[MATERIAL PROVIDED — start]

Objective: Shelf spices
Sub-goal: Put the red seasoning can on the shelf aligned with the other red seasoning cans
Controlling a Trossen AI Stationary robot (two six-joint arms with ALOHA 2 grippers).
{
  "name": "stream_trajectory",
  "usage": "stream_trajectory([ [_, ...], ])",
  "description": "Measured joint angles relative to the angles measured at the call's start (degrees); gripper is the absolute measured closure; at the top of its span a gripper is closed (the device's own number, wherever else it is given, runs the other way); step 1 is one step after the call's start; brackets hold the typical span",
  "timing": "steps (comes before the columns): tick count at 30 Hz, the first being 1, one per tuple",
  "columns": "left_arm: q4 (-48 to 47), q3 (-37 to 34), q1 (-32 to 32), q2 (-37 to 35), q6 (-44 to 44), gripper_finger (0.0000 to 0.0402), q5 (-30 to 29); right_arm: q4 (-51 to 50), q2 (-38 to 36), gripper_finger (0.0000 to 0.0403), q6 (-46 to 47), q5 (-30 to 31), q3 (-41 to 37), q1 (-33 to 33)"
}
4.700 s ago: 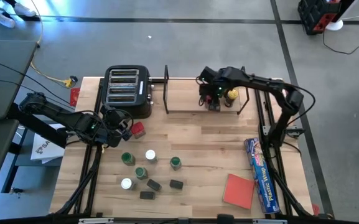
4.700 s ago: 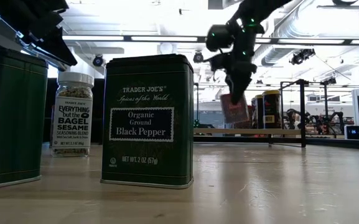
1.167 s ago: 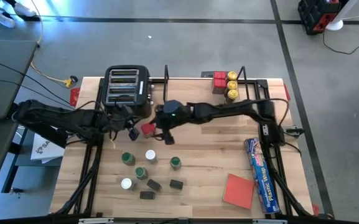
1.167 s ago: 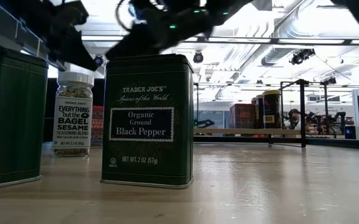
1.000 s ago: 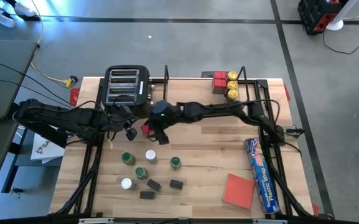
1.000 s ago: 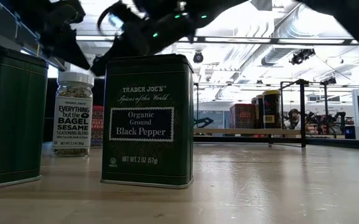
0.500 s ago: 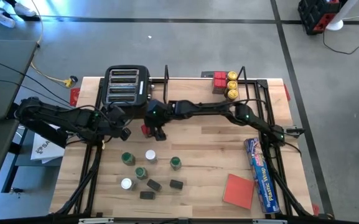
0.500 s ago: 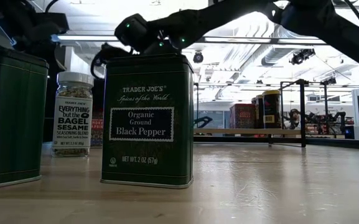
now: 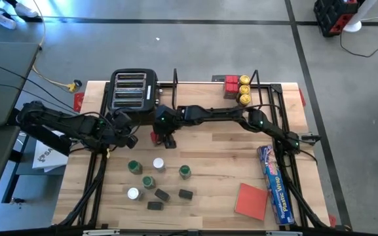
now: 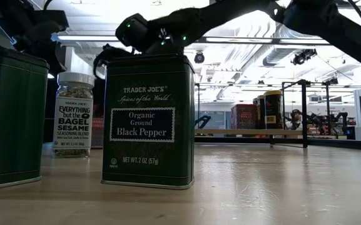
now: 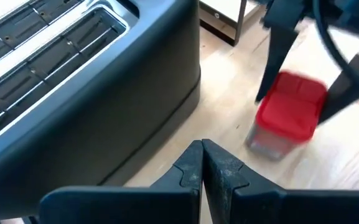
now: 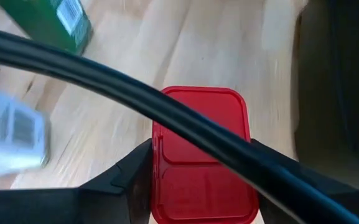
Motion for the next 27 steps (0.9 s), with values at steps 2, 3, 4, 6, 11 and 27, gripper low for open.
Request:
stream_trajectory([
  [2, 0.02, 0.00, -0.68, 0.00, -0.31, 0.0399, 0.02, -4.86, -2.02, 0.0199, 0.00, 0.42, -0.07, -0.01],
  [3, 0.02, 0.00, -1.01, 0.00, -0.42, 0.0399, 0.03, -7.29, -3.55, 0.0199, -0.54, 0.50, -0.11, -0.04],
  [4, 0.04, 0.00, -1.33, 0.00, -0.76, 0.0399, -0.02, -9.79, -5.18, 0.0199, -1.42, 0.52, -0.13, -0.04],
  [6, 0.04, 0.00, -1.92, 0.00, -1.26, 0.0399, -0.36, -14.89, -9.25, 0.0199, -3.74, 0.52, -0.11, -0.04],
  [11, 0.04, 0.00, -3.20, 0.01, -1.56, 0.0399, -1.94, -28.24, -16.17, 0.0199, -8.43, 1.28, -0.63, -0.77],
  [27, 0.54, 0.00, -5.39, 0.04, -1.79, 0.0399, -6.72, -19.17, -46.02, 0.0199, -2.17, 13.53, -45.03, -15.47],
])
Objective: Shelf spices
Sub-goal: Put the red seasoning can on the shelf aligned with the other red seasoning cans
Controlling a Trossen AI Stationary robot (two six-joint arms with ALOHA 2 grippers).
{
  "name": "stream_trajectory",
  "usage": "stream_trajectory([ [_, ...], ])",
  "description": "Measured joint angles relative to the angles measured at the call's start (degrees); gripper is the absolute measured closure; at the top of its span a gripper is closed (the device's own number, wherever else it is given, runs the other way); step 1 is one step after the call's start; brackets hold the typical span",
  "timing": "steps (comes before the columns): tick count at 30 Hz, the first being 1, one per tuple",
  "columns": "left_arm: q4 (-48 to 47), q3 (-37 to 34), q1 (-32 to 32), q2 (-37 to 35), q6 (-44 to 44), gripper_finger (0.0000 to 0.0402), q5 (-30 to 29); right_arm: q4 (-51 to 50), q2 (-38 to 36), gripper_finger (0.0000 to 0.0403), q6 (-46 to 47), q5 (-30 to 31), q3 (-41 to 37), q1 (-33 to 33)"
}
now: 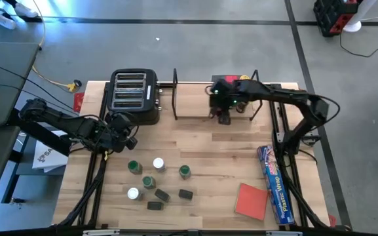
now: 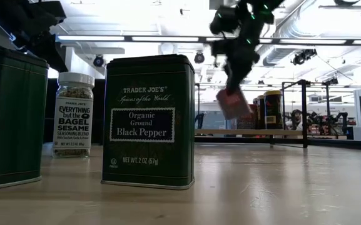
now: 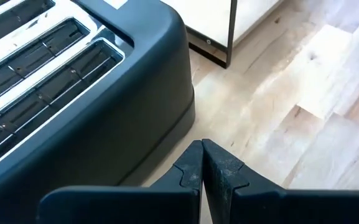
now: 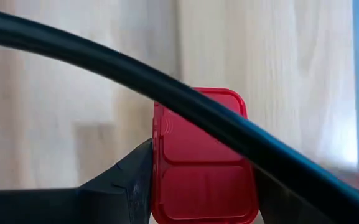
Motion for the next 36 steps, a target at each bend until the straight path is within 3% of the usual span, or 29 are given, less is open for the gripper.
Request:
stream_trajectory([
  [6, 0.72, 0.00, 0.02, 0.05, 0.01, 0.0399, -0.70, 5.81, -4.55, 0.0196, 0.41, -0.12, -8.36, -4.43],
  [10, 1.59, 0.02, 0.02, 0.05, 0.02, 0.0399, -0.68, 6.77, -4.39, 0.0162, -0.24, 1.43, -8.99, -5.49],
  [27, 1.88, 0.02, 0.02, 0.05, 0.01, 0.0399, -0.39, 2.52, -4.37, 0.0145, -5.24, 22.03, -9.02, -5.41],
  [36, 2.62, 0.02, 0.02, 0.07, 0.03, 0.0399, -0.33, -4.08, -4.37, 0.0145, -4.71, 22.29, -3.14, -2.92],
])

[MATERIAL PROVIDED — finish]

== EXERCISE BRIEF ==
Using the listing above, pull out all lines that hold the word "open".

== THE COMPLETED TASK ==
Motion for the next 27 steps (0.9 s), with values at steps 2, 3, 4, 6, 11 and 27, gripper low for open.
Motion for the next 36 steps, a target at each bend until the straight path is within 3% of the usual span, or 29 are given, less is open for the gripper.

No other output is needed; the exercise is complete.